» **YOUR TASK**: In the data below, which lines hold "glass"? Copy every one.

» **PROVIDED RECORDS**:
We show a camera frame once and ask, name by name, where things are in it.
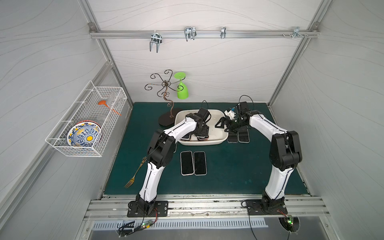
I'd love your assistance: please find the diagonal phone white case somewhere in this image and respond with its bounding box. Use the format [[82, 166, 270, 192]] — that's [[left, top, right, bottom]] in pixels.
[[238, 126, 250, 144]]

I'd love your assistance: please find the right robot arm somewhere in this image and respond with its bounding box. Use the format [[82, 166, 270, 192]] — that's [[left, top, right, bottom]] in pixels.
[[215, 111, 302, 212]]

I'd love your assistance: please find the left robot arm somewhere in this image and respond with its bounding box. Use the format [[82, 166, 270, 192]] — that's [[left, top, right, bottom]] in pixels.
[[136, 113, 210, 215]]

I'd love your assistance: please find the white plastic storage box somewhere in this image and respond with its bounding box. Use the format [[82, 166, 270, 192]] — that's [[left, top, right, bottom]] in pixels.
[[179, 109, 229, 146]]

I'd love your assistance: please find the green plastic goblet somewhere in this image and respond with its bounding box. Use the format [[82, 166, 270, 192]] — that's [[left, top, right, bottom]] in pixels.
[[174, 72, 189, 100]]

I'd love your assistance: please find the small metal hook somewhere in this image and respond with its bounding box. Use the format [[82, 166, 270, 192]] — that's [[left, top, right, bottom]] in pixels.
[[220, 27, 227, 39]]

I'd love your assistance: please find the gold fork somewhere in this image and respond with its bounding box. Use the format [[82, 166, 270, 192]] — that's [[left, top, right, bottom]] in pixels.
[[124, 157, 147, 189]]

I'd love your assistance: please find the metal clip hook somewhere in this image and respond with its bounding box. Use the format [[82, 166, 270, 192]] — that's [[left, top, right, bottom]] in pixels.
[[184, 27, 197, 42]]

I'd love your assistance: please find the metal double hook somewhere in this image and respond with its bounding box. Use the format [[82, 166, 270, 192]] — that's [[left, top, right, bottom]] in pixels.
[[150, 33, 163, 53]]

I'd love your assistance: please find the white vent strip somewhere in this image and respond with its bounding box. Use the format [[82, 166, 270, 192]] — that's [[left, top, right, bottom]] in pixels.
[[92, 218, 268, 232]]

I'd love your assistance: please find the colourful patterned plate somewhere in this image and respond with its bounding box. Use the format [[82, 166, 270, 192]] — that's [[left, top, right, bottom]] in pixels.
[[67, 121, 101, 147]]

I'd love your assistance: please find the round black puck device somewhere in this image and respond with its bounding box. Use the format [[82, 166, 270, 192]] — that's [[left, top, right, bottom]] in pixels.
[[279, 217, 300, 233]]

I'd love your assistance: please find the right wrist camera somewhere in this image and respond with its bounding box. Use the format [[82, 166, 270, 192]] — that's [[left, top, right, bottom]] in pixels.
[[224, 102, 250, 120]]

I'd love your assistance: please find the black wire cup stand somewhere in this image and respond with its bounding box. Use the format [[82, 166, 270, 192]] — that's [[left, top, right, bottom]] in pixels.
[[144, 70, 182, 127]]

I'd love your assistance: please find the aluminium cross rail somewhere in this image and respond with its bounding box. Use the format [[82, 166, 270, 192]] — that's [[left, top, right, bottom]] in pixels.
[[90, 30, 321, 40]]

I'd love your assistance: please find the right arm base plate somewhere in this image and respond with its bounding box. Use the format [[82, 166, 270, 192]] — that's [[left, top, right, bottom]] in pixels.
[[242, 198, 288, 216]]

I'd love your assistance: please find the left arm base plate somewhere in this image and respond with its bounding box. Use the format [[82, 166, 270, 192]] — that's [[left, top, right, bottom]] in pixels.
[[127, 201, 169, 218]]

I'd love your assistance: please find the metal bracket hook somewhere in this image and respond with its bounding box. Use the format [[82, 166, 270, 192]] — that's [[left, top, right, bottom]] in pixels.
[[282, 27, 309, 39]]

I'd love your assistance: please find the white wire basket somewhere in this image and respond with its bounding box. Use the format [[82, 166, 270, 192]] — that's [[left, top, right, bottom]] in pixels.
[[46, 82, 127, 158]]

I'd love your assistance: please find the aluminium front rail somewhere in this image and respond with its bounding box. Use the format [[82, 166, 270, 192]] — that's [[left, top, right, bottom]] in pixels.
[[84, 194, 331, 220]]

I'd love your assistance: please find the left base cable bundle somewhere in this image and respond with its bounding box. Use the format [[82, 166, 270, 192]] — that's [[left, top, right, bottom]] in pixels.
[[116, 206, 159, 238]]

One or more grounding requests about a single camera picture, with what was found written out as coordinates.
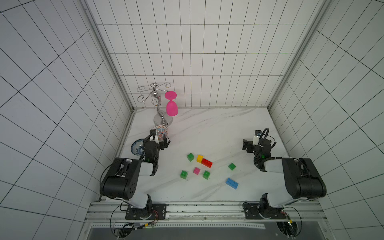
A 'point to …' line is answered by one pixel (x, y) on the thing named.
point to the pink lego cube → (196, 171)
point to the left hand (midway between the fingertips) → (156, 136)
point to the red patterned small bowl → (161, 131)
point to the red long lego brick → (207, 163)
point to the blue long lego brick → (232, 183)
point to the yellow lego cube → (199, 158)
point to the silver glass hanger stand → (154, 93)
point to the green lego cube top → (190, 156)
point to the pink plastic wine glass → (172, 107)
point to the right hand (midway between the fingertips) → (253, 137)
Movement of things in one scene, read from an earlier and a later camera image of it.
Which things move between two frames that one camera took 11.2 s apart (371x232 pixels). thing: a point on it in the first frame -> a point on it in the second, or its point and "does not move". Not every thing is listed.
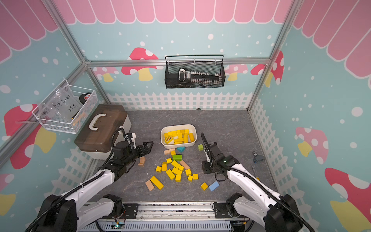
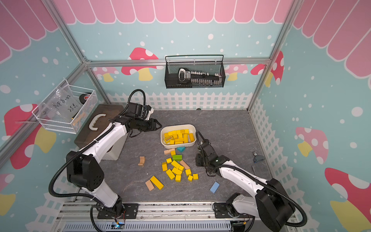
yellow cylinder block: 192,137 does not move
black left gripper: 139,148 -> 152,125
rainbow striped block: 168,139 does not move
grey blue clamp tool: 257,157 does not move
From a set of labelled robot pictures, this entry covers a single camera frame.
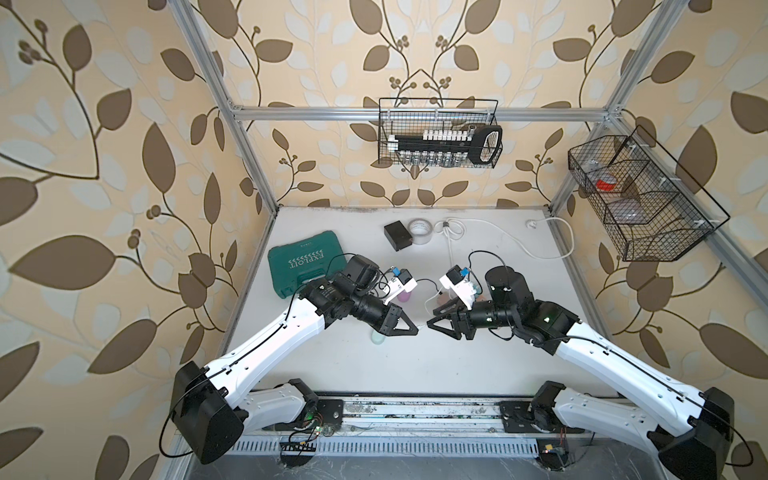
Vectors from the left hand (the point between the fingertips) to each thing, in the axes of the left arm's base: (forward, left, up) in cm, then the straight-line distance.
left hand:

» **YOUR SOLUTION**:
point to the silver glass hanger stand → (154, 93)
point to the pink plastic wine glass → (172, 107)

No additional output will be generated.